A resistência propositiva popular é materializada, por exemplo, nos movimentos marcados por diversidade temática, ações coletivas e, unicidade quanto ao compromisso com o fim da barbárie. Frequentemente, faz parte da dinâmica desses movimentos a solidariedade como modo de relacionar com o/a outro/a e projeto de humanização. Assim, a resistência propositiva popular é constituída por projetos políticos pedagógicos ampliados, associados à inscrição nos discursos sociais de outras narrativas sobre experiências e compreensões acerca das relações entre as pessoas. Isso tem permitido, especialmente, nos últimos dez anos, a ampliação da pauta inicial do movimento em defesa da escola pública, quando são agregadas as demandas, as reflexões e os sujeitos, por exemplo, dos movimentos de mulheres negras. Esses movimentos são comprometidos com a superação das hierarquias e fragmentação dos conhecimentos. Fomentam a produção do conhecimento sobre mundo e o autoconhecimento, a recusa da valorização dos conhecimentos acadêmicos em detrimento dos conhecimentos produzidos pelos movimentos sociais e ou por diferentes grupos sociais. Por conseguinte, para esse processo educativo, são fundamentais experiências ocorridas nas instituições públicas, laicas e democráticas de ensino, bem como aquelas que ocorrem no âmbito dos movimentos sociais e das diferentes expressões das culturas populares, opondo-se à “nova razão do mundo” (DARDOT; LAVAL, 2016), neoliberal e neoconservadora.

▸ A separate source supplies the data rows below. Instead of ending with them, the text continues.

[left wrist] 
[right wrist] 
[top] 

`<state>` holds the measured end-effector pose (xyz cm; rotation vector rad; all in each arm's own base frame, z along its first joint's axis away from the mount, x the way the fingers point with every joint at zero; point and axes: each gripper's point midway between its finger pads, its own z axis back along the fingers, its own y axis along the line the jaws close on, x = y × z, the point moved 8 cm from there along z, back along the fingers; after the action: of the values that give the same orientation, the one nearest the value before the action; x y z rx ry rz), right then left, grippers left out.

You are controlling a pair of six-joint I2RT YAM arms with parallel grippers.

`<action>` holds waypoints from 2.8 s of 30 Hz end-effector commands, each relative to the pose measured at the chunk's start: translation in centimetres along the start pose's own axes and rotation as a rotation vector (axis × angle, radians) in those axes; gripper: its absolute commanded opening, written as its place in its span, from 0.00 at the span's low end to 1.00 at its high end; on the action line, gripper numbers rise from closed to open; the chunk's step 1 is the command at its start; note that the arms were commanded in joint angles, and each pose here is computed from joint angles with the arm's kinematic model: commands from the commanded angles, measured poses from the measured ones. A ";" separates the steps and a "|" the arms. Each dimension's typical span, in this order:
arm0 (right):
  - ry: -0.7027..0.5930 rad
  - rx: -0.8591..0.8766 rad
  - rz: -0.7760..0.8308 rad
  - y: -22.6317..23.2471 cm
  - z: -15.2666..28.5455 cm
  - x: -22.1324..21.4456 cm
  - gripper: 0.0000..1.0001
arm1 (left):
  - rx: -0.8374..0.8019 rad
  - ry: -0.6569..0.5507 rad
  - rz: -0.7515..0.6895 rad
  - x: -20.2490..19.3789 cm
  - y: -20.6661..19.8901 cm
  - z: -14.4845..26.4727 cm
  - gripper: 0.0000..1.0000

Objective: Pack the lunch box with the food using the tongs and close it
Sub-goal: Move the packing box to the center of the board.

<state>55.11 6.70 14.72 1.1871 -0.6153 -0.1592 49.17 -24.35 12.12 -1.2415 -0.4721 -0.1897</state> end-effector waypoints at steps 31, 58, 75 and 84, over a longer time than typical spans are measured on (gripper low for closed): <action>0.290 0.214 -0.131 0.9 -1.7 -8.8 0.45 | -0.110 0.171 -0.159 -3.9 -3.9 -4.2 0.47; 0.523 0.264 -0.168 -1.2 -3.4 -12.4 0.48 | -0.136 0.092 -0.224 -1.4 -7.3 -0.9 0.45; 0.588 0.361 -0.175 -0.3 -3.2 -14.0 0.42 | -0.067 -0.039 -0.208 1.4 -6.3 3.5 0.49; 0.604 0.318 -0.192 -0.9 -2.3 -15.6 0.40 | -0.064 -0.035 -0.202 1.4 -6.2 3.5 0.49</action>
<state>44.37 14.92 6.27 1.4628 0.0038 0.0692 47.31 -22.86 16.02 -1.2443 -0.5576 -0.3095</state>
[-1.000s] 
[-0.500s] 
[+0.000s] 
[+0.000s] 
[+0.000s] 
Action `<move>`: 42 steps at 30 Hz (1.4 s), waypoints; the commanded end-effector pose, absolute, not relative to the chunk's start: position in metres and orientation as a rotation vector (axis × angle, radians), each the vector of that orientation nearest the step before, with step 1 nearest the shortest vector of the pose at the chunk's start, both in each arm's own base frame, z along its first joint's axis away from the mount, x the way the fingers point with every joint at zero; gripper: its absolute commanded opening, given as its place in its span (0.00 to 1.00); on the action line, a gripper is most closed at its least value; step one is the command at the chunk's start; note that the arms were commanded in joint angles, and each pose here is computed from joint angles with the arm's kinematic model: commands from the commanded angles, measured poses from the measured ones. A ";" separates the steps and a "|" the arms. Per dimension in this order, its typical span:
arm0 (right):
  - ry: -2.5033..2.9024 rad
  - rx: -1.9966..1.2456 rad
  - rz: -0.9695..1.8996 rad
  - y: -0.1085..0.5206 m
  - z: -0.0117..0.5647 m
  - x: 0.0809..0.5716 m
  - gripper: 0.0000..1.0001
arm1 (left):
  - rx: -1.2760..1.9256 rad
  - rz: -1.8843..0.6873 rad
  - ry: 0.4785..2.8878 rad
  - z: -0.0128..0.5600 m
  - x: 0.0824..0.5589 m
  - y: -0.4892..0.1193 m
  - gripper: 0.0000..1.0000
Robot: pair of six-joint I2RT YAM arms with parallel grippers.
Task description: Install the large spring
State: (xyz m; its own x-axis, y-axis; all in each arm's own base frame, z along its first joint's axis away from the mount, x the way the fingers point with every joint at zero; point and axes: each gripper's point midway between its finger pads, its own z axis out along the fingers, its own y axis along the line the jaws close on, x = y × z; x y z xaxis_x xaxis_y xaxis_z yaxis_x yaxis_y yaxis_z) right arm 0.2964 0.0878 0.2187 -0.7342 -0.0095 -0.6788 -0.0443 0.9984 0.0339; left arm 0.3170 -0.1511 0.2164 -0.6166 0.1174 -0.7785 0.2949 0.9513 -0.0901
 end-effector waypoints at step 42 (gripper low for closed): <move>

Para melhor esclarecermos sobre essas experiências e buscarmos elementos comuns e diversos para refletirmos sobre estratégias e mecanismos no âmbito da resistência propositiva popular, mencionamos a Marcha Mundial das Mulheres - MMM, criada em 2000, que reuniu mulheres de todo mundo contra a pobreza e a violência. E, em tempos de pandemias, mulheres continuam marchando em defesa de todas as vidas.

Assim, a MMM continua realizando ações internacionais, nacionais e locais, organizadas por meio de núcleos e comitês, acolhendo também a participação das pessoas que não são vinculadas a estes espaços organizativos. As participantes da Marcha refletem e intervêm na realidade, fortalecendo espaços coletivos plurais, tratando temas locais associados aos processos globais, às lutas pelo fim das desigualdades e de qualquer tipo de opressão. As razões, características e ações desse movimento são assim descritas:

Estamos em marcha permanente pela autonomia econômica das mulheres, pela paz e desmilitarização, pelos bens comuns e a natureza e pelo fim da violência contra as mulheres. Mudar o mundo e mudar a vida das mulheres em um só movimento. Igualdade para todas. Fortalecimento de espaços coletivos das mulheres: populares, autônomos e diversos. (MARCHA MUNDIAL DAS MULHERES, 2019, s/p.).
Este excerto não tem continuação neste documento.